↓↓↓

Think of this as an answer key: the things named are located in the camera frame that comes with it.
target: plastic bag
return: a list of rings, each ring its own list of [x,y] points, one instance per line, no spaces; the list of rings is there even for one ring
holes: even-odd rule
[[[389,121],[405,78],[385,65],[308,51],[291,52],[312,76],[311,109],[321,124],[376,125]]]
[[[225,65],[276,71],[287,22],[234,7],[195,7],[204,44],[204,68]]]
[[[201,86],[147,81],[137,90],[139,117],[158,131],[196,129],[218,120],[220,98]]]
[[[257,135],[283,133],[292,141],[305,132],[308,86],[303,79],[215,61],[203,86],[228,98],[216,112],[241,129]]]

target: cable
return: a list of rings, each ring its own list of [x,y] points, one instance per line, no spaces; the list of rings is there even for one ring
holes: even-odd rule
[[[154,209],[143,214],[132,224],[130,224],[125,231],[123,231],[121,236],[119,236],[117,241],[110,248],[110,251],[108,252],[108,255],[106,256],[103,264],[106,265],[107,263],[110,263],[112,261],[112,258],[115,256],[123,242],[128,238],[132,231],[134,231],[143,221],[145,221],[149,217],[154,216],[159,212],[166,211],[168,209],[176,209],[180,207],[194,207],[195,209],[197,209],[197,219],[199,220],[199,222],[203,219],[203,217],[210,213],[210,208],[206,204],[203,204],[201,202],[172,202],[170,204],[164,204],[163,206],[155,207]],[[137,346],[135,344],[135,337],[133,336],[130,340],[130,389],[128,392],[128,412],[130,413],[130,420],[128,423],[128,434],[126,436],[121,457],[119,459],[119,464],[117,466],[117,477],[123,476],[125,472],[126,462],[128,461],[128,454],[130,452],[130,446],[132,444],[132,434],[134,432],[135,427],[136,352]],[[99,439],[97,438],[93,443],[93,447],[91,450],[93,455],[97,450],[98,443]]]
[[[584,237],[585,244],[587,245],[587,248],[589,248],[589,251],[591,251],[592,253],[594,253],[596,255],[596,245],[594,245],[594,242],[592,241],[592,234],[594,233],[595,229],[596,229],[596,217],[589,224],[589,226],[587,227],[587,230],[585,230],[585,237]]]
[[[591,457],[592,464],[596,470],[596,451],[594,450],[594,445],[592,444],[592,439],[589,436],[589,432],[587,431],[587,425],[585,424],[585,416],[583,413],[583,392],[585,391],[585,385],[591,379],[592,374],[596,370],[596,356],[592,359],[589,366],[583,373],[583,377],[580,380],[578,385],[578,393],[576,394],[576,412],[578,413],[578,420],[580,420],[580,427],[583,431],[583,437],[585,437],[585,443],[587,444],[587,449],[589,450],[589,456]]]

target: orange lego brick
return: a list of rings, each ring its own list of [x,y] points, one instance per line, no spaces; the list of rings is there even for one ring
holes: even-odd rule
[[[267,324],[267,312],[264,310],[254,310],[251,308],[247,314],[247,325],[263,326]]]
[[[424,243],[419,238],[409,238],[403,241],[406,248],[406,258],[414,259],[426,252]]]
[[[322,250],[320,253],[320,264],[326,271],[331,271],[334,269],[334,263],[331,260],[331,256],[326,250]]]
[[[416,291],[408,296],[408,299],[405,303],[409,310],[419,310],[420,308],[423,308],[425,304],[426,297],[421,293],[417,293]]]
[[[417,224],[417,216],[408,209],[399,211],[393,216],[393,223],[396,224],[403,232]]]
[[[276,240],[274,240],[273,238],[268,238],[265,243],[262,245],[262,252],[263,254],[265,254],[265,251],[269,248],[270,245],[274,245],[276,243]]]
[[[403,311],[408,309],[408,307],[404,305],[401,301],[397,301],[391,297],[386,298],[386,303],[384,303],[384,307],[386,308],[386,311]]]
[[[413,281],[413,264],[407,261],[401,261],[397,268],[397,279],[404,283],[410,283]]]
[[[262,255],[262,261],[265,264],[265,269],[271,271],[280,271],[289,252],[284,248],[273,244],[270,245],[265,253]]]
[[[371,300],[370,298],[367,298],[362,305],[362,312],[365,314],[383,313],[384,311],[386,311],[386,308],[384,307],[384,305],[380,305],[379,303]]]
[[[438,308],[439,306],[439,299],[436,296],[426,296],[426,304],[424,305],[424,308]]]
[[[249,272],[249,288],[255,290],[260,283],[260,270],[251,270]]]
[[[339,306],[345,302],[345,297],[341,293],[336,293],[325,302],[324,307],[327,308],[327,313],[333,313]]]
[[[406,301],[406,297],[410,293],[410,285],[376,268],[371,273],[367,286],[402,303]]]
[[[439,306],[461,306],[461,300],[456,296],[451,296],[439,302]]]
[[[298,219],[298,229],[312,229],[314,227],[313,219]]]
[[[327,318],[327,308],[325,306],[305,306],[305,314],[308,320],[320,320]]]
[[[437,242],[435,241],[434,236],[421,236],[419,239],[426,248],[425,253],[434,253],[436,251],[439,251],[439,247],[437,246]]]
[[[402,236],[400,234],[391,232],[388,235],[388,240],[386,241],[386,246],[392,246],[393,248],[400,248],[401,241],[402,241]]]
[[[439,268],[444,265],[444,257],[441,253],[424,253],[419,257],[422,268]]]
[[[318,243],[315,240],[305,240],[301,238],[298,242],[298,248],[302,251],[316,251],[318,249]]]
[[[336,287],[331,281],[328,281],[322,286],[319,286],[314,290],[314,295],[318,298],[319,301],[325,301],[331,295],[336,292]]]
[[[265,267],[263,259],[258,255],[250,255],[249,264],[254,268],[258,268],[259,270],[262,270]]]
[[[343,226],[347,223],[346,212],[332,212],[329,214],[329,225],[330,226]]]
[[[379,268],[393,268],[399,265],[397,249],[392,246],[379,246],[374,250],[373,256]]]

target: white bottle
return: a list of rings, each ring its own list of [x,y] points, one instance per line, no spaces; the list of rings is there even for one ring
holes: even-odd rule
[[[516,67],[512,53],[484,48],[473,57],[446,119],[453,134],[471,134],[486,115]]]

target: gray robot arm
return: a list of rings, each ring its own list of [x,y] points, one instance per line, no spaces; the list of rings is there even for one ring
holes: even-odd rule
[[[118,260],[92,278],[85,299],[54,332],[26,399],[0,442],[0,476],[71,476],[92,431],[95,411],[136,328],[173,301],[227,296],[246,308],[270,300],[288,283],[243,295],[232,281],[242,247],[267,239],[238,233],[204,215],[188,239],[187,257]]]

↑↑↑

Exercise objective:
Transcribe the listing shown above in full and without change.

The completed task:
Think of this as an answer key: the things named are located in the camera frame that comes with it.
target: plastic bag
return: a list of rings, each ring its own list of [x,y] points, one instance per line, no spaces; the list of rings is there even for one ring
holes: even-odd rule
[[[389,121],[405,78],[385,65],[308,51],[291,52],[312,76],[311,109],[321,124],[376,125]]]
[[[225,65],[276,71],[287,22],[234,7],[195,7],[204,44],[204,68]]]
[[[201,86],[147,81],[137,90],[139,117],[158,131],[196,129],[218,120],[220,98]]]
[[[257,135],[283,133],[292,141],[305,132],[308,86],[303,79],[215,61],[203,86],[228,98],[216,112],[241,129]]]

target: cable
return: a list of rings, each ring its own list of [x,y] points, one instance per line, no spaces; the list of rings is there even for one ring
holes: even-odd rule
[[[154,209],[143,214],[132,224],[130,224],[125,231],[123,231],[121,236],[119,236],[117,241],[110,248],[110,251],[108,252],[108,255],[106,256],[103,264],[106,265],[107,263],[110,263],[112,261],[112,258],[115,256],[123,242],[128,238],[132,231],[134,231],[143,221],[145,221],[149,217],[154,216],[159,212],[166,211],[168,209],[176,209],[180,207],[194,207],[195,209],[197,209],[197,219],[199,220],[199,222],[203,219],[203,217],[210,213],[210,208],[206,204],[203,204],[201,202],[172,202],[170,204],[164,204],[163,206],[155,207]],[[137,346],[135,344],[135,337],[133,336],[130,340],[130,389],[128,392],[128,412],[130,413],[130,420],[128,423],[128,434],[126,436],[121,457],[119,459],[119,464],[117,466],[117,477],[123,476],[125,472],[126,462],[128,461],[128,454],[130,452],[130,446],[132,444],[132,434],[134,432],[135,427],[136,352]],[[99,439],[97,438],[93,443],[93,447],[91,450],[93,455],[97,450],[98,443]]]
[[[584,237],[585,244],[587,245],[587,248],[589,248],[589,251],[591,251],[592,253],[594,253],[596,255],[596,245],[594,245],[594,242],[592,241],[592,234],[594,233],[595,229],[596,229],[596,217],[589,224],[589,226],[587,227],[587,230],[585,230],[585,237]]]
[[[591,457],[592,464],[596,470],[596,451],[594,450],[594,445],[592,444],[592,439],[589,436],[589,432],[587,431],[587,425],[585,424],[585,416],[583,413],[583,392],[585,391],[585,385],[591,379],[592,374],[596,370],[596,356],[592,359],[589,366],[583,373],[583,377],[580,380],[578,385],[578,393],[576,394],[576,412],[578,413],[578,420],[580,420],[580,427],[583,431],[583,437],[585,437],[585,443],[587,444],[587,449],[589,450],[589,456]]]

target: orange lego brick
return: a list of rings, each ring its own list of [x,y] points, one instance per line, no spaces; the list of rings is there even for one ring
holes: even-odd rule
[[[267,324],[267,312],[264,310],[254,310],[251,308],[247,314],[247,325],[263,326]]]
[[[424,243],[419,238],[409,238],[403,241],[406,248],[406,258],[414,259],[426,252]]]
[[[322,250],[320,253],[320,264],[326,271],[331,271],[334,269],[334,263],[331,260],[331,256],[326,250]]]
[[[416,291],[408,296],[408,299],[405,303],[409,310],[419,310],[420,308],[423,308],[425,304],[426,297],[421,293],[417,293]]]
[[[417,224],[417,216],[408,209],[399,211],[393,216],[393,223],[396,224],[403,232]]]
[[[276,240],[274,240],[273,238],[268,238],[265,243],[262,245],[262,252],[263,254],[265,254],[265,251],[269,248],[270,245],[274,245],[276,243]]]
[[[403,311],[408,309],[408,307],[404,305],[401,301],[397,301],[391,297],[386,298],[386,303],[384,303],[384,307],[386,308],[386,311]]]
[[[413,281],[413,264],[407,261],[401,261],[397,268],[397,279],[404,283],[410,283]]]
[[[262,255],[262,261],[265,264],[265,269],[271,271],[280,271],[289,252],[284,248],[273,244],[270,245],[265,253]]]
[[[371,300],[370,298],[367,298],[362,305],[362,312],[365,314],[383,313],[384,311],[386,311],[386,308],[384,307],[384,305],[380,305],[379,303]]]
[[[438,308],[439,306],[439,299],[436,296],[426,296],[426,304],[424,305],[424,308]]]
[[[249,272],[249,288],[255,290],[260,283],[260,270],[251,270]]]
[[[339,306],[345,302],[345,297],[341,293],[336,293],[325,302],[324,307],[327,308],[327,313],[333,313]]]
[[[406,301],[406,297],[410,293],[410,285],[376,268],[371,273],[367,286],[402,303]]]
[[[439,306],[461,306],[461,300],[456,296],[451,296],[439,302]]]
[[[298,219],[298,229],[312,229],[314,227],[313,219]]]
[[[327,318],[327,308],[325,306],[305,306],[305,314],[308,320],[320,320]]]
[[[437,242],[435,241],[434,236],[421,236],[419,239],[426,248],[425,253],[434,253],[436,251],[439,251],[439,247],[437,246]]]
[[[402,236],[400,234],[391,232],[388,235],[388,240],[386,241],[386,246],[392,246],[393,248],[400,248],[401,241],[402,241]]]
[[[439,268],[444,265],[444,257],[441,253],[424,253],[419,257],[422,268]]]
[[[318,243],[315,240],[305,240],[301,238],[298,242],[298,248],[302,251],[316,251],[318,249]]]
[[[336,287],[331,281],[328,281],[322,286],[319,286],[314,290],[314,295],[318,298],[319,301],[325,301],[331,295],[336,292]]]
[[[265,267],[263,259],[258,255],[250,255],[249,264],[254,268],[258,268],[259,270],[262,270]]]
[[[343,226],[347,223],[346,212],[332,212],[329,214],[329,225],[330,226]]]
[[[379,268],[393,268],[399,265],[397,249],[392,246],[379,246],[374,250],[373,256]]]

target: white bottle
return: a list of rings, each ring its own list of [x,y] points, one instance per line, no spaces; the list of rings is there even for one ring
holes: even-odd rule
[[[516,67],[512,53],[484,48],[473,57],[446,119],[453,134],[471,134],[486,115]]]

target: gray robot arm
return: a list of rings, each ring its own list of [x,y] points, one instance per line, no spaces; the list of rings is there even for one ring
holes: even-odd rule
[[[118,260],[92,278],[85,299],[54,332],[26,399],[0,442],[0,476],[71,476],[92,431],[95,411],[136,328],[173,301],[227,296],[246,308],[270,300],[288,283],[243,295],[232,281],[242,247],[267,239],[238,233],[204,215],[188,239],[187,257]]]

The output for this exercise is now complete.